Fasozine (Ouagadougou)
Roger Niouga Sawadogo
18 Août 2009
Ce mardi 18 août 2009, il était encore plus difficile de circuler sur l'avenue 56, dans l'arrondissement de Baskuy, réputée pour ses nids-de-poule et ses crevasses. Dès les premières lueurs de la matinée, les riverains de cette voie, l'une des plus anciennes de la capitale, ont décidé d'y interdire toute circulation, afin d'exiger la réfection de cette route complètement dégradée.
Branches d'arbres, briques, métaux divers et troncs d'arbres jonchent ce tronçon, rendant difficile tout déplacement. Aux abords, des badauds excités et des riverains. «Il ne se passe pas un seul jour sans qu'un accident ne se produise. Ces accidents sont causés généralement par l'état de délabrement de la voie», explique Mahamadi Zongo, un riverain. Et Romain Ouédraogo, responsable d'un studio de photographie implanté au bord de la voie, de révéler les causes de ce soulevement«Une dame s'est fracturée le genou avant-hier. Les jeunes ont trouvé que c'était la goutte d'eau qui a fait déborder le vase. Aussi ont-ils bloqué la circulation sur cet axe».

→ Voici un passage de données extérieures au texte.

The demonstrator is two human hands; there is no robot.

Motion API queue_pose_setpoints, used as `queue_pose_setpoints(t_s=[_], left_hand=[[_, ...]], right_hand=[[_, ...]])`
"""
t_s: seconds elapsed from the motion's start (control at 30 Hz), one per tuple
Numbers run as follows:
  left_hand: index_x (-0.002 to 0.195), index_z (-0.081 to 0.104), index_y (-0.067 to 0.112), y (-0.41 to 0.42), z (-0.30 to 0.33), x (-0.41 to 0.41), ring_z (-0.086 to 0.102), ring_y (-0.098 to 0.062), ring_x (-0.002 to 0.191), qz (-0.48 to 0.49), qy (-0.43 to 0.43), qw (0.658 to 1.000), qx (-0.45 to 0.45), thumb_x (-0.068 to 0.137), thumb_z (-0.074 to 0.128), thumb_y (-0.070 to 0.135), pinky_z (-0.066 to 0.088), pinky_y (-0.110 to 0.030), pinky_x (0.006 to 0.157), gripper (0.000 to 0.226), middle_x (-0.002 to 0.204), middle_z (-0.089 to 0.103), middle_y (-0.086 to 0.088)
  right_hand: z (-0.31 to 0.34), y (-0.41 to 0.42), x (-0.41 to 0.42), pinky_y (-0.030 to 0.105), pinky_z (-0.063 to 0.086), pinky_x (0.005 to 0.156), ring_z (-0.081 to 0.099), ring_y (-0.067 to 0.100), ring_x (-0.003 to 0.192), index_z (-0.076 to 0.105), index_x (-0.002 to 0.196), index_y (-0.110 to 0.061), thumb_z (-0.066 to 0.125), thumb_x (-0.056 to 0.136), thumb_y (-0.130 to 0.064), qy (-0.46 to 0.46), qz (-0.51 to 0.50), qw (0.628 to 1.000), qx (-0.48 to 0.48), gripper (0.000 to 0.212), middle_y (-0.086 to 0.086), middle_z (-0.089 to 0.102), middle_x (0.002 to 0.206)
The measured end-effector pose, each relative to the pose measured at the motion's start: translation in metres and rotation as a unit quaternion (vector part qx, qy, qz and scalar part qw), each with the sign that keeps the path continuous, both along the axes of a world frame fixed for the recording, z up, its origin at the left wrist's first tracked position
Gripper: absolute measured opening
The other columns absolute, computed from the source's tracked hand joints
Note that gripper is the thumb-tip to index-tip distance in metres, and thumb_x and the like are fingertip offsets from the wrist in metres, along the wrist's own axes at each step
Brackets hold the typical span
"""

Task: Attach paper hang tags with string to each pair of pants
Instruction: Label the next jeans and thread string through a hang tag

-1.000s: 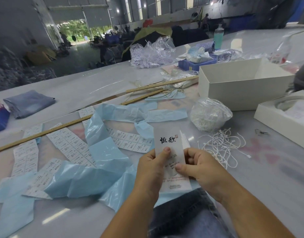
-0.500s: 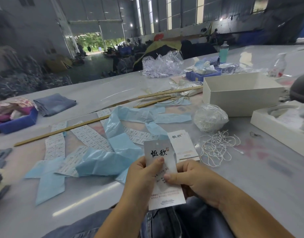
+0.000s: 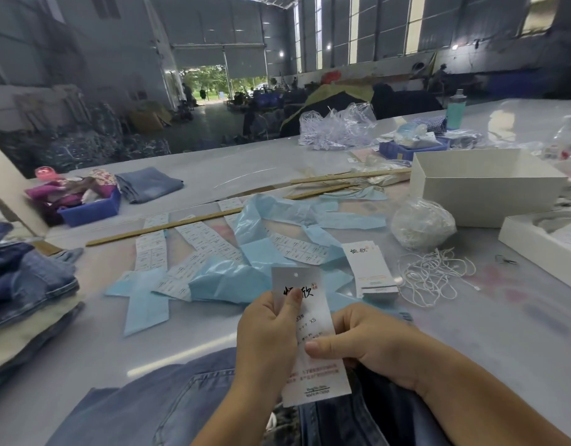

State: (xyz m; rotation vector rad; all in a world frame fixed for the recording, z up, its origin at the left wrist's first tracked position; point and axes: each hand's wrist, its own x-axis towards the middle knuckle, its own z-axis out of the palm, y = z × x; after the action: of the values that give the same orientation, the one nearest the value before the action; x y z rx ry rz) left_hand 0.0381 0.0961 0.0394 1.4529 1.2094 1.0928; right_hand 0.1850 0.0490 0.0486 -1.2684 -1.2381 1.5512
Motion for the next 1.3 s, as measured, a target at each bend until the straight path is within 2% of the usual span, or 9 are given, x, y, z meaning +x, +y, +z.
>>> queue_pose_setpoints(t_s=[0.27,0.37,0.43,0.63,0.73,0.87,1.03,1.17,1.3], left_hand=[[0.083,0.063,0.013,-0.016,0.000,-0.023,0.062,-0.014,0.051,0.030,0.042,0.998,0.035,0.094,0.061,0.036,0.043,-0.020,0.041,0.026,0.068,0.069,-0.007],[0.092,0.055,0.029,-0.018,0.003,-0.039,0.066,-0.012,0.050,0.049,0.060,0.997,0.024,0.094,0.062,0.037,0.044,-0.020,0.039,0.010,0.072,0.072,0.000],[0.099,0.049,0.035,-0.020,-0.001,-0.049,0.067,-0.006,0.054,0.050,0.119,0.992,0.016,0.093,0.061,0.040,0.044,-0.019,0.041,0.015,0.076,0.071,0.005],[0.142,0.010,0.034,-0.042,-0.036,-0.049,0.044,-0.014,0.120,0.000,0.425,0.901,0.085,0.089,0.051,0.054,0.041,-0.030,0.092,0.070,0.135,0.040,0.007],[0.142,-0.005,0.030,-0.041,-0.037,-0.043,0.025,-0.014,0.126,-0.001,0.499,0.857,0.132,0.086,0.046,0.063,0.030,-0.030,0.105,0.083,0.136,0.014,0.008],[0.137,0.020,0.036,-0.030,-0.020,-0.033,0.028,-0.015,0.121,-0.021,0.533,0.830,0.163,0.086,0.043,0.063,0.030,-0.033,0.102,0.062,0.129,0.023,0.010],[0.120,0.056,0.034,-0.005,0.001,0.012,0.048,-0.015,0.114,-0.099,0.474,0.863,0.145,0.091,0.050,0.048,0.039,-0.035,0.099,0.033,0.117,0.053,0.011],[0.103,0.067,0.025,0.012,-0.004,0.077,0.059,-0.022,0.104,-0.182,0.437,0.872,0.123,0.090,0.052,0.033,0.048,-0.038,0.093,0.021,0.109,0.064,0.001],[0.103,0.067,0.020,0.035,-0.019,0.134,0.060,-0.027,0.102,-0.230,0.471,0.845,0.108,0.087,0.050,0.022,0.051,-0.034,0.086,0.023,0.110,0.066,-0.004]], right_hand=[[-0.001,-0.010,-0.016,0.041,0.053,0.096,0.071,0.029,0.097,0.077,0.093,-0.003,0.080,0.074,-0.027,-0.109,0.043,0.993,0.028,0.032,0.014,0.075,0.098],[-0.002,-0.012,-0.016,0.026,0.047,0.070,0.061,0.011,0.066,0.072,0.063,-0.017,0.083,0.075,-0.031,-0.174,-0.014,0.983,0.049,0.021,-0.002,0.068,0.066],[-0.002,-0.013,-0.014,0.018,0.042,0.061,0.055,0.002,0.058,0.071,0.067,-0.018,0.081,0.076,-0.035,-0.244,-0.054,0.967,0.055,0.022,-0.010,0.063,0.060],[-0.012,-0.022,-0.005,0.011,0.042,0.055,0.060,-0.004,0.062,0.069,0.075,-0.024,0.078,0.077,-0.031,-0.362,-0.119,0.919,0.100,0.011,-0.012,0.068,0.069],[-0.013,-0.024,0.005,0.011,0.042,0.056,0.059,-0.005,0.061,0.068,0.072,-0.026,0.078,0.076,-0.028,-0.386,-0.148,0.903,0.113,0.011,-0.013,0.067,0.067],[-0.014,-0.023,0.035,0.017,0.044,0.059,0.058,0.000,0.061,0.070,0.072,-0.021,0.078,0.077,-0.022,-0.370,-0.182,0.905,0.102,0.010,-0.009,0.068,0.067],[-0.033,-0.010,0.076,0.019,0.045,0.064,0.063,0.007,0.074,0.069,0.075,-0.022,0.076,0.079,-0.019,-0.390,-0.224,0.891,0.060,0.009,-0.007,0.069,0.076],[-0.060,0.006,0.105,0.020,0.042,0.056,0.061,0.005,0.068,0.068,0.073,-0.020,0.068,0.078,-0.014,-0.410,-0.272,0.870,0.031,0.008,-0.008,0.067,0.073],[-0.086,0.024,0.132,0.032,0.050,0.073,0.060,0.022,0.080,0.066,0.082,-0.015,0.054,0.082,-0.010,-0.447,-0.298,0.844,-0.010,0.013,0.001,0.067,0.084]])
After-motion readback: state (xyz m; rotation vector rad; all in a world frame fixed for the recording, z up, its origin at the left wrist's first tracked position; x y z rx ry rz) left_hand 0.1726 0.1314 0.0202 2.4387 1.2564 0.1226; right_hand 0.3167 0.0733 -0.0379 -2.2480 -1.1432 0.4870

Nos interlocuteurs ont expliqué que c'est irrité par la sourde oreille des autorités de l'arrondissement, que les jeunes du quartier ont décidé de manifester. «Nous avons signifié à la police que nous n'en voulons pas aux biens publics. Nous souhaitons que les autorités compétentes refassent la voie ou à défaut qu'elle soit réparée. Une chose est claire, nous ne voulons plus de ce "goudron"», ajoute Mahamadi Zongo. Pour lui, l'état de cette voie est d'autant plus déplorable que c'est elle que les femmes enceintes doivent emprunter pour accéder à la maternité Pogbi. «L'ambulance est obligée de vivre le calvaire dans ses différents déplacements. Et ce sont des vies humaines qui sont en danger. Nous n'en pouvons plus», affirme t-il.
Les populations riveraines ont décidé de maintenir les obstacles sur cette voie jusqu'à ce que les autorités compétentes trouvent une solution. En attendant, ce sont les usagers qui vivent le martyre. Notre confrère Hamed Nabalma, de Radio Salankoloto, de retour d'un reportage n'a pas échappé au calvaire. «C'est une voie que j'emprunte régulièrement, mais elle est méconnaissable ce matin. J'espère que les autorités compétentes feront quelque chose», nous lance t-il. Jusqu'en fin de matinée, les barrières étaient toujours érigées sur cette voie.